Une association française du patrimoine a lancé un appel aux autorités pour la restitution de six vitraux qui auraient été volés dans la cathédrale de Rouen il y a plus d'un siècle et qui sont désormais conservés dans trois musées aux États-Unis.
Le président de l'association parisienne Lumière sur le Patrimoine, Philippe Machicote, a déposé plainte mi-décembre auprès du procureur de la République de Rouen, qui a désormais deux mois pour se prononcer.
La plainte pour « recel de vol » concerne le Glencairn Museum de Bryn Athyn (Pennsylvanie), le Worcester Art Museum (Massachusetts) et le Metropolitan Museum of Art (New York).
Machicote a déclaré au journal régional Ouest-France les vitraux, qu'il qualifie de « trésors nationaux imprescriptibles et inaliénables », devraient être restitués à la France.
Prouver la provenance
La cathédrale millénaire de Rouen est la plus haute de ce type en France. Parmi ses précieuses reliques, les fenêtres manquantes réalisées entre 1200 et 1210 illustrent les Sept Dormants d'Éphèse, une légende de soldats chrétiens persécutés qui s'endormirent dans une grotte et se réveillèrent deux siècles plus tard.
Selon Machicote, les panneaux ont été volés entre la fin du 19e et le début du 20e siècle. Il raconte qu'ils ont transité clandestinement par le marché parisien, « passés entre les mains de collectionneurs américains et, après leur mort, ont fini dans les musées ».
Pour preuve, Machicote cite un article de 1972 de l'historien de l'art Jean Lafond, qui remarquait en 1931 que les fenêtres qu'il avait inventoriées 20 ans plus tôt ne faisaient plus partie de la collection de la cathédrale.
« Les musées américains savent depuis 1972 qu'il s'agit de vitraux volés », affirme Machicote.
Les archives en ligne du Met indiquent que les vitraux aujourd'hui présents dans sa collection provenaient à l'origine de la cathédrale de Rouen avant d'être vendus par un marchand français dans les années 1920 au riche collectionneur américain Raymond Pitcairn.

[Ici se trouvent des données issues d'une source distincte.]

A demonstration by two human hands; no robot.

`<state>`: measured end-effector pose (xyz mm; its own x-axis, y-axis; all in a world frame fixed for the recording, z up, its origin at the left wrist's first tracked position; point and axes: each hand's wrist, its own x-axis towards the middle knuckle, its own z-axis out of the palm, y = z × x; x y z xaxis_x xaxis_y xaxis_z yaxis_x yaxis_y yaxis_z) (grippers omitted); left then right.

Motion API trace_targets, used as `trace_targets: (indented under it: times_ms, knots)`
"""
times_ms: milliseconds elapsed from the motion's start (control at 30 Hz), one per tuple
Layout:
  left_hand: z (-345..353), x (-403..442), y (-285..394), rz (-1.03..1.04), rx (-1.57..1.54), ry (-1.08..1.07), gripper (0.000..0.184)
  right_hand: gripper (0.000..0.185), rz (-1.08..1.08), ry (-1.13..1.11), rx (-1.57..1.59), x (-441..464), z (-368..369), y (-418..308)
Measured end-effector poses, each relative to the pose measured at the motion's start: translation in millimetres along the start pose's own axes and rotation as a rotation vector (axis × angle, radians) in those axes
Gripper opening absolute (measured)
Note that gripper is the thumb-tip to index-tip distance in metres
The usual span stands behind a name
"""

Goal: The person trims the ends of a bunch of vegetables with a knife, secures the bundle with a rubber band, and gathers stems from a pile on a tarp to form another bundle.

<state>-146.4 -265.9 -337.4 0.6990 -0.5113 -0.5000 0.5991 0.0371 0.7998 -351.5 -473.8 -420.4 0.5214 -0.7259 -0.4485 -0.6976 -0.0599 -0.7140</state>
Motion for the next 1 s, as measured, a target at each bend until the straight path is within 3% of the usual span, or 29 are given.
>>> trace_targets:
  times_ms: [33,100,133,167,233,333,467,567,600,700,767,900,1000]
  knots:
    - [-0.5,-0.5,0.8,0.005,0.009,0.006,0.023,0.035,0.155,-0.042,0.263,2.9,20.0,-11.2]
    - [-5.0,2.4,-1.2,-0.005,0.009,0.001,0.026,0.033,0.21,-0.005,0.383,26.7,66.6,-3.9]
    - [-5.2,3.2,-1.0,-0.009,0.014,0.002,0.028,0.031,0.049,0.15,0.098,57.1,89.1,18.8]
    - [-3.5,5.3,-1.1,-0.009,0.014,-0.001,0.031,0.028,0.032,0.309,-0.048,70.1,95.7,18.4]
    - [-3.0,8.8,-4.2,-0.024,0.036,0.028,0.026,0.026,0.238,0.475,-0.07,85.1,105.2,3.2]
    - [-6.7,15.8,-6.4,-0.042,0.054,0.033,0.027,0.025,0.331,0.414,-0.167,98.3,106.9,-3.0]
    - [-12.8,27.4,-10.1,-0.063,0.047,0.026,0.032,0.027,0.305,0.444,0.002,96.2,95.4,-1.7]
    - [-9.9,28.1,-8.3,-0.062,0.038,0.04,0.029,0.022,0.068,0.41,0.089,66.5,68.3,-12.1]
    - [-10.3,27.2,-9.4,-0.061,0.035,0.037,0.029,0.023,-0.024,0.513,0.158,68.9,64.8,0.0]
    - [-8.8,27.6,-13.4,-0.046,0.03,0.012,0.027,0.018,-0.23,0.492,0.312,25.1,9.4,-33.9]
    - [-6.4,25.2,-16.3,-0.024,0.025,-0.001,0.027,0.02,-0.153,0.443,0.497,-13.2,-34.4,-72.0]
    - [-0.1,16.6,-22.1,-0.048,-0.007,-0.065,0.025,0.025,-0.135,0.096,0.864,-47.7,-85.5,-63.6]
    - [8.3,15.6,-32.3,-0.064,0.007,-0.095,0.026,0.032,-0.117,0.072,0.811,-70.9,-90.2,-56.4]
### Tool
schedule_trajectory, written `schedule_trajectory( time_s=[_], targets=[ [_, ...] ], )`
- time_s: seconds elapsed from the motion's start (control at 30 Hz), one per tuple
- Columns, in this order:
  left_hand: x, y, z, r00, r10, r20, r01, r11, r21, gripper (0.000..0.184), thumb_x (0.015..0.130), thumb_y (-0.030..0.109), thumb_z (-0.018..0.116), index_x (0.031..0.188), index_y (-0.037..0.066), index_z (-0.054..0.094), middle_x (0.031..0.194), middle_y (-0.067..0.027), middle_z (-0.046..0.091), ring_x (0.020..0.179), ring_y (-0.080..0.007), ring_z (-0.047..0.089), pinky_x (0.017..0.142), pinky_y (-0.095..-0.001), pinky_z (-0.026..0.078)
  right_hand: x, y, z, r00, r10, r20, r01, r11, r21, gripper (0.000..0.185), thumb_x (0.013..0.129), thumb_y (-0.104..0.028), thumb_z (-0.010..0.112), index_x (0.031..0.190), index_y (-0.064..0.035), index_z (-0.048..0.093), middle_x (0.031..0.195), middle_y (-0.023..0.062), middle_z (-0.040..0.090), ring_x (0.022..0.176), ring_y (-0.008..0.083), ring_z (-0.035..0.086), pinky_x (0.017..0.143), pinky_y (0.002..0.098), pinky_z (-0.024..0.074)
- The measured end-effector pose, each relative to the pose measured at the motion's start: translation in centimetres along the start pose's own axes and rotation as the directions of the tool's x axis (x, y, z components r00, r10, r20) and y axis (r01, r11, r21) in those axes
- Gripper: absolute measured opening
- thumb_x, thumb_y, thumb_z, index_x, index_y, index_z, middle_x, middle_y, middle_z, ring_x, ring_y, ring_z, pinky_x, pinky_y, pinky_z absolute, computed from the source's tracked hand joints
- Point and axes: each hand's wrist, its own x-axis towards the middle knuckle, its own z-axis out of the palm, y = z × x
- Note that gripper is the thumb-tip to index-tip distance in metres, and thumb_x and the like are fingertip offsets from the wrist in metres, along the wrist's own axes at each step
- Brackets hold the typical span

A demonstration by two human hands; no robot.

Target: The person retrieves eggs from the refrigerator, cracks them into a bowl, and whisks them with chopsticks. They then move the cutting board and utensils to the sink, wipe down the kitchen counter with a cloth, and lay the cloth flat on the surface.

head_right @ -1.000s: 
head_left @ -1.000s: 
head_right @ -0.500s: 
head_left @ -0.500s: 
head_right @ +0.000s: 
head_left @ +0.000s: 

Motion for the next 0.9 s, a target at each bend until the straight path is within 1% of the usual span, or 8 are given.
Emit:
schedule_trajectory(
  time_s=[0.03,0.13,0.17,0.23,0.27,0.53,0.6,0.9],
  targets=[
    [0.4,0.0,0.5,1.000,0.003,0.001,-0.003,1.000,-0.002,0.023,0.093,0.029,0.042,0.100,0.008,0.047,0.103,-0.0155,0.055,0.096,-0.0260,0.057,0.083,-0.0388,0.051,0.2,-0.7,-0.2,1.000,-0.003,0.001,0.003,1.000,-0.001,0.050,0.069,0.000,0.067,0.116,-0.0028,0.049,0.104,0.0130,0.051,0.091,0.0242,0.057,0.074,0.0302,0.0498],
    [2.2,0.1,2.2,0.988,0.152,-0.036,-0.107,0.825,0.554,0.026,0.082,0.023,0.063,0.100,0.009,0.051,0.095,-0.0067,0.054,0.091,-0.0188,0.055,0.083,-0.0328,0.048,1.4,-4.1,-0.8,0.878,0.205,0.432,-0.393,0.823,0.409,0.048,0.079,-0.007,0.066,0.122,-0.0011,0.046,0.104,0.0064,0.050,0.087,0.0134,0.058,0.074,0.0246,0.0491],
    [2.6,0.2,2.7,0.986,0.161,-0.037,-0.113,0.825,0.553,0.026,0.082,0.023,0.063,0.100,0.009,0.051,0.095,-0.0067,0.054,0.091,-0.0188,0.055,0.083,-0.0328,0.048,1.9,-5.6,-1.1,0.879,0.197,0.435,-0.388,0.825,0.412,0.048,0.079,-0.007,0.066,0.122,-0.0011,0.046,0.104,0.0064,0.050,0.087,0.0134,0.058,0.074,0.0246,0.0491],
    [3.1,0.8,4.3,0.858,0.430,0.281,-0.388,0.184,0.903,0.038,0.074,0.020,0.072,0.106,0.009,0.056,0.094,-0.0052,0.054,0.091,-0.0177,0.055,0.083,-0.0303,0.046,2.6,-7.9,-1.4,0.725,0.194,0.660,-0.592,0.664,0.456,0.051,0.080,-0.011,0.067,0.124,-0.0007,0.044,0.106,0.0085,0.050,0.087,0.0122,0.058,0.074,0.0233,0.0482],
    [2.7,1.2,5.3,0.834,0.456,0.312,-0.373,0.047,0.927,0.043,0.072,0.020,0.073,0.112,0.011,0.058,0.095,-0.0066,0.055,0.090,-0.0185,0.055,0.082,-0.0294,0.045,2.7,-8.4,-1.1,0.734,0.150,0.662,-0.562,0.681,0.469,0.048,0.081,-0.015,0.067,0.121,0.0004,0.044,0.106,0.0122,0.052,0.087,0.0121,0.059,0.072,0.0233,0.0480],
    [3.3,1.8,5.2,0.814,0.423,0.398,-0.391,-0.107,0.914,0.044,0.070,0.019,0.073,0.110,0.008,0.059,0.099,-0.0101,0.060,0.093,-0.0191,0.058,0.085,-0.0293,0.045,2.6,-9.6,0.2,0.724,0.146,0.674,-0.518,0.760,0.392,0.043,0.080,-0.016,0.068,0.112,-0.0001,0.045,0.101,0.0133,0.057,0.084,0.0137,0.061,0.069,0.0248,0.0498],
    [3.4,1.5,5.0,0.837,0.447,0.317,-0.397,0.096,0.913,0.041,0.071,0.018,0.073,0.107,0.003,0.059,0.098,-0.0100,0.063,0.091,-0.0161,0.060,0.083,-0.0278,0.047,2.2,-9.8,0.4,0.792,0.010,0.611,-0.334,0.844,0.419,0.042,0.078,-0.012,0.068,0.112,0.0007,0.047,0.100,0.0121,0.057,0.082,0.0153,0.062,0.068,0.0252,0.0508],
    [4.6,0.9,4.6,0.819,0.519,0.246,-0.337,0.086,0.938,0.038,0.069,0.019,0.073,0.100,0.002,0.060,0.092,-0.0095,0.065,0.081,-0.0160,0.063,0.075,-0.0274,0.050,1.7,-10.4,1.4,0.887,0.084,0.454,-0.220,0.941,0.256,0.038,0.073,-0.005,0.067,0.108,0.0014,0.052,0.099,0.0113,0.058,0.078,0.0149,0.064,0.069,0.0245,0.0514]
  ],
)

Le musée de Glencairn a également publié un essai en 2019 détaillant les mouvements antérieurs des fenêtres, dans lequel il affirme que plusieurs panneaux ont été sortis clandestinement de la cathédrale et placés sur le marché de l'art français – dont au moins un maintenant au Met.
Le musée d'art de Worcester a déclaré au Globe de Boston qu'il prend très au sérieux « les responsabilités de conservation et éthiques envers sa collection » mais qu'il n'a « jamais été contacté au sujet de cette œuvre d'art ».
Il indique avoir acquis les vitrines lors d'une vente publique en 1921, ajoutant : « Si le Musée reçoit des informations ou une réclamation, nous l'examinerons attentivement et dans le respect des meilleures pratiques. »
Efforts de restitution
Dans une autre affaire, en septembre dernier, Machicote avait affirmé que la maison de ventes Sotheby's avait vendu deux vitraux de la cathédrale Notre-Dame de Paris en 1862, mais le parquet n'a pas reconnu l'appel.
Quant aux vitrines de Rouen, Machicote a dit espérer voir les musées accepter de les restituer « de la même manière que l'Egypte a déjà pu récupérer 29 000 objets volés, que le Getty Museum de Los Angeles a restitué des pièces à la Grèce ».
Ces dernières années, le Met et d'autres musées prestigieux ont accepté de restituer les œuvres pillées dans le cadre de la lutte contre le trafic international d'antiquités.
Les musées français sont également sous pression pour réexaminer leurs collections.
En juillet dernier, la France a adopté une loi permettant aux musées publics de restituer plus facilement les œuvres d'art saisies par l'Allemagne nazie pendant la Seconde Guerre mondiale à leurs propriétaires ou héritiers juifs.
Et des dizaines d’objets pillés par les forces coloniales françaises en Afrique de l’Ouest ont déjà été restitués à des pays comme le Bénin et le Sénégal.
La France et l'Allemagne ont récemment annoncé la création d'un fonds commun pour rechercher la provenance des objets africains dans les musées nationaux, ouvrant ainsi la porte à leur restitution.
En décembre, le Parlement a également adopté une loi facilitant la restitution des restes humains aux musées français.